- INSTRUCTIONS FOR THE TASK: Please copy every line below that contains the string "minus".

- DATA FOR THIS EXERCISE:

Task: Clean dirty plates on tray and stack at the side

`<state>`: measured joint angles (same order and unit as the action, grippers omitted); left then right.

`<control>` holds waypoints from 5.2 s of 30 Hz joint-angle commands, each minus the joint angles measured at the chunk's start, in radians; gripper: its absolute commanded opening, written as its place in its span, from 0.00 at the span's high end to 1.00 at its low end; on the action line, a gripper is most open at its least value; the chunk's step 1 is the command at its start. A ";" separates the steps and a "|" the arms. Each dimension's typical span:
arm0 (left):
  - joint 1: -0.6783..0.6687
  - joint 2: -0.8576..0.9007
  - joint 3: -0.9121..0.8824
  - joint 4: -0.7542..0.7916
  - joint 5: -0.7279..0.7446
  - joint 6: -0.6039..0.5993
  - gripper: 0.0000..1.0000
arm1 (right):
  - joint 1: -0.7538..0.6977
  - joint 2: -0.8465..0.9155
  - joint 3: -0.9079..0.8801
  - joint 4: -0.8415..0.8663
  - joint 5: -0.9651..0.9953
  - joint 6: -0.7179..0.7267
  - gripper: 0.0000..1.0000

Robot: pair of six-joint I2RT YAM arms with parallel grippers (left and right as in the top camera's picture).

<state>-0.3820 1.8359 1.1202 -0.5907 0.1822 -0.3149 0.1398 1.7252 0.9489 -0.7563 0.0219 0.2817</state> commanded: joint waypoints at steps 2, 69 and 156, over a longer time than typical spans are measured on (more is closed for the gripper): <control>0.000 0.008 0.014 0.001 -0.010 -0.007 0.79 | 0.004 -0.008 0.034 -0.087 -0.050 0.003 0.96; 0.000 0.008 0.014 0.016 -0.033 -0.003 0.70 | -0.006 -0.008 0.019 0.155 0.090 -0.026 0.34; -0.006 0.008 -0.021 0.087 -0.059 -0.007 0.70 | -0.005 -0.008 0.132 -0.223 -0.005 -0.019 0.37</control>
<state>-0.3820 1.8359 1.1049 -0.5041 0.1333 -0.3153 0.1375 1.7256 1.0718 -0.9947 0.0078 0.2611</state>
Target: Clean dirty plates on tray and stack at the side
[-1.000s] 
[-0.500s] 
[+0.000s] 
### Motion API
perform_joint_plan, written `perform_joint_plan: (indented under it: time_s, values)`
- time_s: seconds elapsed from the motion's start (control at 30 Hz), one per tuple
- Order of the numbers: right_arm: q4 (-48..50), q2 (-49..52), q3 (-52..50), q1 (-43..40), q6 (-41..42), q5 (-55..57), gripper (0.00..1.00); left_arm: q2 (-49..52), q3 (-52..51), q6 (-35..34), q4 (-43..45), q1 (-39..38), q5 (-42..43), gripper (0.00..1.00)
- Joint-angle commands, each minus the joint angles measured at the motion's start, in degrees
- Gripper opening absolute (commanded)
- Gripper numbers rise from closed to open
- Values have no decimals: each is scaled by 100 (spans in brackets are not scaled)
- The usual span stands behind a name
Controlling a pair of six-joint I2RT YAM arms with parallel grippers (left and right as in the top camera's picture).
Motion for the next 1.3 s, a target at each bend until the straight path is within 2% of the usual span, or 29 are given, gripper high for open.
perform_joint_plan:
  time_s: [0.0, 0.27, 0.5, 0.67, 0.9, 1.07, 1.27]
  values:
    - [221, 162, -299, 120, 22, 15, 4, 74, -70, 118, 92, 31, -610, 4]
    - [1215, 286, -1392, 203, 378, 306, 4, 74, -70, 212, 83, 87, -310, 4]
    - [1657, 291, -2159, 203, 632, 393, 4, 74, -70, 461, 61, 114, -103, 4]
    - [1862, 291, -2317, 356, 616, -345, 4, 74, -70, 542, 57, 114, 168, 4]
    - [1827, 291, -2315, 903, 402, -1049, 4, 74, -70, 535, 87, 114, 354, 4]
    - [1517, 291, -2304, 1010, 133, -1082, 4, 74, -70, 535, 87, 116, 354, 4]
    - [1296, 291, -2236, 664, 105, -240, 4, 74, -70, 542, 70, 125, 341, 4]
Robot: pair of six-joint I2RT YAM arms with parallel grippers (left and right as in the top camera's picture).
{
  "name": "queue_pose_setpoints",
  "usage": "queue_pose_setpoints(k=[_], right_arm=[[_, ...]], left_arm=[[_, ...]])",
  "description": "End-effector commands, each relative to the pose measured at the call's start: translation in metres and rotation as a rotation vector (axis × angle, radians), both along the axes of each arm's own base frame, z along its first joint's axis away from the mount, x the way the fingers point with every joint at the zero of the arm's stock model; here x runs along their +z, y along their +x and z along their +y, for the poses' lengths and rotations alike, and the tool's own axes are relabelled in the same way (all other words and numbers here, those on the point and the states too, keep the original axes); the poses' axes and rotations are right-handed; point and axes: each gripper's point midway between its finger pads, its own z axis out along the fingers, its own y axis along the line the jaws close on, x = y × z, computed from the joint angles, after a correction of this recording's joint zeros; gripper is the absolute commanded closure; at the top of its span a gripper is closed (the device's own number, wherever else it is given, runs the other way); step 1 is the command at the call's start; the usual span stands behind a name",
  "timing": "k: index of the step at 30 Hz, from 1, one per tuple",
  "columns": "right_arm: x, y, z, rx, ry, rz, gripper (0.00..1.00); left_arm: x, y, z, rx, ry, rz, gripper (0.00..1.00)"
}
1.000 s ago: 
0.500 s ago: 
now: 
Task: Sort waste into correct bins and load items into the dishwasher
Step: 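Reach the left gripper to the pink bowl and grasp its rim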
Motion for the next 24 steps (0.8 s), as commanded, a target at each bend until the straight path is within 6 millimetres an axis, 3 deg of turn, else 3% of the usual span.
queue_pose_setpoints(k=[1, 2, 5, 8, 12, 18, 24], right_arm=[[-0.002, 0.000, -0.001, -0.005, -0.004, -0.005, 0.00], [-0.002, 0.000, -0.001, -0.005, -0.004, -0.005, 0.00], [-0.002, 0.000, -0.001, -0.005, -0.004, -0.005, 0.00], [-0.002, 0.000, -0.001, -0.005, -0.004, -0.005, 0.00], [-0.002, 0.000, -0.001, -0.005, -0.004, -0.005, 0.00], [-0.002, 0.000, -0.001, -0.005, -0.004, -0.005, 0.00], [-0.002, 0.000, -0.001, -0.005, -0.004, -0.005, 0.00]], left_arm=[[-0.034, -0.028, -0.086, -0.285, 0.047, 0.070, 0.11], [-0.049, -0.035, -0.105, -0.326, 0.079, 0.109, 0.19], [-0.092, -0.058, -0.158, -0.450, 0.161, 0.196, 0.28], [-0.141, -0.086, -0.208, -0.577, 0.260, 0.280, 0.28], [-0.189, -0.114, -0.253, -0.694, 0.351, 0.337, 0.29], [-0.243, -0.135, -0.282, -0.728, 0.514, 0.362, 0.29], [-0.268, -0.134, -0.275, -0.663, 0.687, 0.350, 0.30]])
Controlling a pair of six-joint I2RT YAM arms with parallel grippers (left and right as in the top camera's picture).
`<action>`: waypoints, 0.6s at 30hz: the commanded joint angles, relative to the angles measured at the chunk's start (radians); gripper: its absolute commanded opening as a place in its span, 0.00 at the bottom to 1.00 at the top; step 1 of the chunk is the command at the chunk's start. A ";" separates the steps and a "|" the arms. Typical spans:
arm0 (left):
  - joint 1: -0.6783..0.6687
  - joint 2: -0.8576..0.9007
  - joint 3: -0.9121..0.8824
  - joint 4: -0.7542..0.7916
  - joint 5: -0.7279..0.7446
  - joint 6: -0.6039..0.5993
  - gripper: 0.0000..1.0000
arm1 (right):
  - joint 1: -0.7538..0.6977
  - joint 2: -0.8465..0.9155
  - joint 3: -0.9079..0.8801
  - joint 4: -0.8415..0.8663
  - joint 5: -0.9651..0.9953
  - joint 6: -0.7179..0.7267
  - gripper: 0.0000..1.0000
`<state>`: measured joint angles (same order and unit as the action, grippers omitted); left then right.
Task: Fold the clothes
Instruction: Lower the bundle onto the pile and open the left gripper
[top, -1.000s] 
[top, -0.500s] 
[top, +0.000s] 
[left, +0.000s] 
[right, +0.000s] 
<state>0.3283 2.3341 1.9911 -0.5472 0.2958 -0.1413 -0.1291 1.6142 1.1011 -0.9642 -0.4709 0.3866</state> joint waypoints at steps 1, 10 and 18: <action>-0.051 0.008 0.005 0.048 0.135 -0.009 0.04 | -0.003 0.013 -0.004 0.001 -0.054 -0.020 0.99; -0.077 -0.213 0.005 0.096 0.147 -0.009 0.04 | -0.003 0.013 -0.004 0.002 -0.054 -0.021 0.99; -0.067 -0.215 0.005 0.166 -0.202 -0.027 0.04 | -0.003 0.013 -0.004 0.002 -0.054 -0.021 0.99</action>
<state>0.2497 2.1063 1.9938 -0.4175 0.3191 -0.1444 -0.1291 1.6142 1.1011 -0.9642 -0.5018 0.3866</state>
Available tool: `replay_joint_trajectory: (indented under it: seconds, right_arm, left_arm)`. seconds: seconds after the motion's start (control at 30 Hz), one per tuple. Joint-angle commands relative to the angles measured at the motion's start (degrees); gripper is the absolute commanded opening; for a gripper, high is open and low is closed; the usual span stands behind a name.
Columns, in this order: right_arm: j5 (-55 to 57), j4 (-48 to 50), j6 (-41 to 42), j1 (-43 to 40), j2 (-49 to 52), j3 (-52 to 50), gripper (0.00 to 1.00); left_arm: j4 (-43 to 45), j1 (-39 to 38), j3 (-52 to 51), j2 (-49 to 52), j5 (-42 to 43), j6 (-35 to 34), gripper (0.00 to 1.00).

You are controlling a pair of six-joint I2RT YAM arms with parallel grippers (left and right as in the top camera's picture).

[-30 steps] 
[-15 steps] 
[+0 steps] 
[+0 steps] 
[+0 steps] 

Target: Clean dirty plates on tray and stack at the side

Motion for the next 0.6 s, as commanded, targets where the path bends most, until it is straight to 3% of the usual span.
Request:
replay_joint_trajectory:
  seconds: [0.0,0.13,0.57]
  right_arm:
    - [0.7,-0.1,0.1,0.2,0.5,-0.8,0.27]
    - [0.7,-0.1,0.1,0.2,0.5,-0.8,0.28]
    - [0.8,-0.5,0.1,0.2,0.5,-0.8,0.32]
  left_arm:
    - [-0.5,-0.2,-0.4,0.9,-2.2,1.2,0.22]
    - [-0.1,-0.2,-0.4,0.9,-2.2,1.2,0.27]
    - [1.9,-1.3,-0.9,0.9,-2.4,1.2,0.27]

- SOLUTION TO THE PROBLEM:
`<control>` holds waypoints from 5.2 s of 30 Hz joint-angle commands, each minus the joint angles measured at the chunk's start, in radians; gripper: its absolute commanded opening, written as its place in its span, from 0.00 at the span's high end to 1.00 at its low end; on the action line, a gripper is most open at its least value; the chunk's step 1 is the command at its start. A ";" separates the steps and a "|" the arms. Each dimension's typical span:
- Joint-angle commands, each minus the joint angles measured at the motion's start, in degrees

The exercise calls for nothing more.